Required action → Read the records beneath this task and copy every line that contains the string "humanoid".

Source data →

Content starts

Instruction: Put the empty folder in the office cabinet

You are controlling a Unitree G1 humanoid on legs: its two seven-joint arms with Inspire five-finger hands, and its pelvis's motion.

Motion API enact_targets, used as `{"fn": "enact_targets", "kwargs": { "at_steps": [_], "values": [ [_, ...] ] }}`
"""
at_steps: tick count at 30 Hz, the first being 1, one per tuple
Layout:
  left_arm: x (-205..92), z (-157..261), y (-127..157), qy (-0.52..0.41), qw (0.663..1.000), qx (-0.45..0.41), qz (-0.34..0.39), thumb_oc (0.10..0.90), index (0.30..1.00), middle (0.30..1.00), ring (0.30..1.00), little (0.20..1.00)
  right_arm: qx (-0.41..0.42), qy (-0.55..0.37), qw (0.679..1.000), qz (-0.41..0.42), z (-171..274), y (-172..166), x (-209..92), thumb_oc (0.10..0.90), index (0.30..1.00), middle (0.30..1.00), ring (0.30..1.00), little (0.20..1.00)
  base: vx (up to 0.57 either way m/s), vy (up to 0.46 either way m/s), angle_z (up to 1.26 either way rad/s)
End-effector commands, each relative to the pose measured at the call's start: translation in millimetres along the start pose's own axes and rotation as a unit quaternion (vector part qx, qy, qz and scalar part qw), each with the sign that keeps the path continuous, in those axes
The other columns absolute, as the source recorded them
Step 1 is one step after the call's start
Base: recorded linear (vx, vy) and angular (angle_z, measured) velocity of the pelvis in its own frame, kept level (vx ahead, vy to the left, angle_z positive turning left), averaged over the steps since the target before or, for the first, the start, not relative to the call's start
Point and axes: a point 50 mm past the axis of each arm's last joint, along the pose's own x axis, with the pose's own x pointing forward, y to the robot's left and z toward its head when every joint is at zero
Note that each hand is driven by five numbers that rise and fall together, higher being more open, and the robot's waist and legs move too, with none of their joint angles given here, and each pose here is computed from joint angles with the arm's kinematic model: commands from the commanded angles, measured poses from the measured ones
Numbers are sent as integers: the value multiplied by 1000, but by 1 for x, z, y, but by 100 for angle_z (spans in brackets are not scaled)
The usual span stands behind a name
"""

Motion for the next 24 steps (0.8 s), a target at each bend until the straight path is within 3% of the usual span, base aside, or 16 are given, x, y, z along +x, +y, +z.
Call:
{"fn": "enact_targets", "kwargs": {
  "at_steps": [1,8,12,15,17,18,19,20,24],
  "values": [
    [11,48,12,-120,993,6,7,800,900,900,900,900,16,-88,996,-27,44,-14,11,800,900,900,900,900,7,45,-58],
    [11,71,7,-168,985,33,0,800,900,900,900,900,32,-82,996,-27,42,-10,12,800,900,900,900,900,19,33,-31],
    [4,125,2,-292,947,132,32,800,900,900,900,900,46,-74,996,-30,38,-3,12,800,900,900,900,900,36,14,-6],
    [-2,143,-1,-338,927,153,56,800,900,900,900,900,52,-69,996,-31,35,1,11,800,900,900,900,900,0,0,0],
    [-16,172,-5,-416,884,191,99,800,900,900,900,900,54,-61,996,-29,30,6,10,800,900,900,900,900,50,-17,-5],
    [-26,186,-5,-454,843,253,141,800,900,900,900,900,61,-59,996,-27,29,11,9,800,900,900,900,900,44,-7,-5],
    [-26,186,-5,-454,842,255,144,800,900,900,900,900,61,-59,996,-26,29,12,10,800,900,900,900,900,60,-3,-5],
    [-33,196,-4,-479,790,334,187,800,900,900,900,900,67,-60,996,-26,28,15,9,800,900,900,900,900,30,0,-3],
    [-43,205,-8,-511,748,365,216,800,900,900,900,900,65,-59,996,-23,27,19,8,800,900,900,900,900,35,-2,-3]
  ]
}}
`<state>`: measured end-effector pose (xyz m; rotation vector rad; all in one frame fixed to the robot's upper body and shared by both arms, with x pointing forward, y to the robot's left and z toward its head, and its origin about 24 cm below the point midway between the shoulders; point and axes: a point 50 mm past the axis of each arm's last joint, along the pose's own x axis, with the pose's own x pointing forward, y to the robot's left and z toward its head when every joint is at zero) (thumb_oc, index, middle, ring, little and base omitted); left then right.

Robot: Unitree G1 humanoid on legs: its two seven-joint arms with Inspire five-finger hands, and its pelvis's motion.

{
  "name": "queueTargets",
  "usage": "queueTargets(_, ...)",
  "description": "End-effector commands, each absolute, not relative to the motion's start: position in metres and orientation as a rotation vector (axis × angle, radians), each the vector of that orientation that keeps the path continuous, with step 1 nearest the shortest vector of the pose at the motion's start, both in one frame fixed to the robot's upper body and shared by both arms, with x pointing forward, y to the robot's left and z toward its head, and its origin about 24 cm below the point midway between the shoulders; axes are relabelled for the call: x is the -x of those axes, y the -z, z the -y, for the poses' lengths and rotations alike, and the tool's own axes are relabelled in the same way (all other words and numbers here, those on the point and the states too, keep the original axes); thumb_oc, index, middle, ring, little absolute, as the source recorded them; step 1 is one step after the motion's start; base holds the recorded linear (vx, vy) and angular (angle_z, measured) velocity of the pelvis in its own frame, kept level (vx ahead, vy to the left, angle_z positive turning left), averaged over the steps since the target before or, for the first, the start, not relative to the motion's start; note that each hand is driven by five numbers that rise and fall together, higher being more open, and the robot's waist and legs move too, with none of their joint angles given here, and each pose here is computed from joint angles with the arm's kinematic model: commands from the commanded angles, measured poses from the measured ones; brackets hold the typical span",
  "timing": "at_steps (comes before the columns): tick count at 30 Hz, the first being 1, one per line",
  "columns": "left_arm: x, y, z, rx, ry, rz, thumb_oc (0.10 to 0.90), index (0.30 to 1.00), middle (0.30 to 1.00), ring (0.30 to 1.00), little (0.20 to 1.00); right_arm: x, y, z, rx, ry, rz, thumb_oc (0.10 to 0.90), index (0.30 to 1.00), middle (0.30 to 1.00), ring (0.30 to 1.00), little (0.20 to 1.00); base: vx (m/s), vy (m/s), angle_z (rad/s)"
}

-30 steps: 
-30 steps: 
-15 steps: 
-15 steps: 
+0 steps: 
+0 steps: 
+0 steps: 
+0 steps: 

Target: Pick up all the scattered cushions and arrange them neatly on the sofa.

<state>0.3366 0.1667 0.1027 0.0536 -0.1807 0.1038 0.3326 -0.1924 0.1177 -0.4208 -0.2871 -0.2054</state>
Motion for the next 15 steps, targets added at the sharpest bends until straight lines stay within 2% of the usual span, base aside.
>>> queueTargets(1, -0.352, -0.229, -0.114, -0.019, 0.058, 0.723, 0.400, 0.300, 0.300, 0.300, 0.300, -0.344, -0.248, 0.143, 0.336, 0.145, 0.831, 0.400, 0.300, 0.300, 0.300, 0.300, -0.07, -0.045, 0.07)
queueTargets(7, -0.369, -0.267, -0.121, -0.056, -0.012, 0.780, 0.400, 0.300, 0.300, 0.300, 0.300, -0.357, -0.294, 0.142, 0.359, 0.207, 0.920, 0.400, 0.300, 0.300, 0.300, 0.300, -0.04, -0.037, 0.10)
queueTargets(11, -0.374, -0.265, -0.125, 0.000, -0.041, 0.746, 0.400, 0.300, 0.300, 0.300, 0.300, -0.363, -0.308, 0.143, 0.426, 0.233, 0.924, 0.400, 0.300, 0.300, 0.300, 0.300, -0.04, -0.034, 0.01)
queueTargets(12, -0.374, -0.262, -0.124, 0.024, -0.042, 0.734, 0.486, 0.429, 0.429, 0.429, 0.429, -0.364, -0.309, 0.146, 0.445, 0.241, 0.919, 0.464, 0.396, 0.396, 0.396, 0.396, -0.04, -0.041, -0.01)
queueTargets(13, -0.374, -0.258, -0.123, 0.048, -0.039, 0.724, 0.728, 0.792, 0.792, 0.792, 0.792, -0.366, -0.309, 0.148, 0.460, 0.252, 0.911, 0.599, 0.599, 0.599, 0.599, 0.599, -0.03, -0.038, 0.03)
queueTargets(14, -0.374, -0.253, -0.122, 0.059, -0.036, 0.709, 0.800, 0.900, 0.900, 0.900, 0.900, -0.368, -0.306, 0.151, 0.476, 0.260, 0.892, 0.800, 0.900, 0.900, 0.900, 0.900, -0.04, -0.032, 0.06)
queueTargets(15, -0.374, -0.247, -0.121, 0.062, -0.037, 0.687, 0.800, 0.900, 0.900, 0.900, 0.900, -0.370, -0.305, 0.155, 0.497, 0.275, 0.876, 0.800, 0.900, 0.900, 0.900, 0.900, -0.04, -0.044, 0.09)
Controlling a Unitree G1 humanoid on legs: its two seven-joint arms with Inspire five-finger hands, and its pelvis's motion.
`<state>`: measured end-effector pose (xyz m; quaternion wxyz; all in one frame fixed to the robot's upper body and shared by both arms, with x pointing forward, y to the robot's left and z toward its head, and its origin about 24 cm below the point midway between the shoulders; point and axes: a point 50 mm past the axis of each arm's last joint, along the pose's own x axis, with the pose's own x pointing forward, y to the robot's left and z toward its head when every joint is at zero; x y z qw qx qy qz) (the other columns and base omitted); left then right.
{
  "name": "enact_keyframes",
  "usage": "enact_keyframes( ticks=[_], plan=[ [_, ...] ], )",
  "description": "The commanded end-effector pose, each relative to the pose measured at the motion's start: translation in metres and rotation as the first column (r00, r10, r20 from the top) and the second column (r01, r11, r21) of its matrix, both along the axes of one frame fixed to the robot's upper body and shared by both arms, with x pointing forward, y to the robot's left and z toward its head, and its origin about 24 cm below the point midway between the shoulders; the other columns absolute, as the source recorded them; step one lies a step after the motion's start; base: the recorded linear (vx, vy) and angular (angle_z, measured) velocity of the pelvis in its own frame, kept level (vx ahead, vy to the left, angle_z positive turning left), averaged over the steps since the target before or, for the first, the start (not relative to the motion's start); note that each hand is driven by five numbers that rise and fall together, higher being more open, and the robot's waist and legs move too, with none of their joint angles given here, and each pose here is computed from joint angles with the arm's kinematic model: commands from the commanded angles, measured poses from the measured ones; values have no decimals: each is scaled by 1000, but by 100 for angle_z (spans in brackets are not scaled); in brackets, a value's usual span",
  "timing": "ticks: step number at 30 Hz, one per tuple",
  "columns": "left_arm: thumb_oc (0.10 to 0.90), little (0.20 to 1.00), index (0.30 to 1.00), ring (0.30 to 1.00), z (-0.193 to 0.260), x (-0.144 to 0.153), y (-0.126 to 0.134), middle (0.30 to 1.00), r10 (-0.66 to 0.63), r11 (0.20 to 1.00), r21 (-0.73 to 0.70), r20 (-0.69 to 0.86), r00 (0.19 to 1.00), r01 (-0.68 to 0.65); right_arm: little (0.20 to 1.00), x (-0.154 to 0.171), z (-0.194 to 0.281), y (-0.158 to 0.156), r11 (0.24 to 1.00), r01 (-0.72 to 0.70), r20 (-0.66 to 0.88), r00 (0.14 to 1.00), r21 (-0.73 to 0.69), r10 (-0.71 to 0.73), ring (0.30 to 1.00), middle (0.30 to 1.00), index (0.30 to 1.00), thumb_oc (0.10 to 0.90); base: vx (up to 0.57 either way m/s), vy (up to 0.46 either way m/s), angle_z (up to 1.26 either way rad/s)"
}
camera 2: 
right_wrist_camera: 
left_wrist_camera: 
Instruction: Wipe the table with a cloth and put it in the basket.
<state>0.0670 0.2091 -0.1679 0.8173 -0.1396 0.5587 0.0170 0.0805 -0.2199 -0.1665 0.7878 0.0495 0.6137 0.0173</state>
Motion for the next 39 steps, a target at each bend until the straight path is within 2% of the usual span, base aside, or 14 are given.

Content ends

Your solution →
You are controlling a Unitree G1 humanoid on legs: its two seven-joint arms with Inspire five-finger hands, and its pelvis's motion.
Robot: Unitree G1 humanoid on legs: its two seven-joint arms with Inspire five-finger hands, and its pelvis's motion.
Controlling a Unitree G1 humanoid on legs: its two seven-joint arms with Inspire five-finger hands, and its pelvis's motion.

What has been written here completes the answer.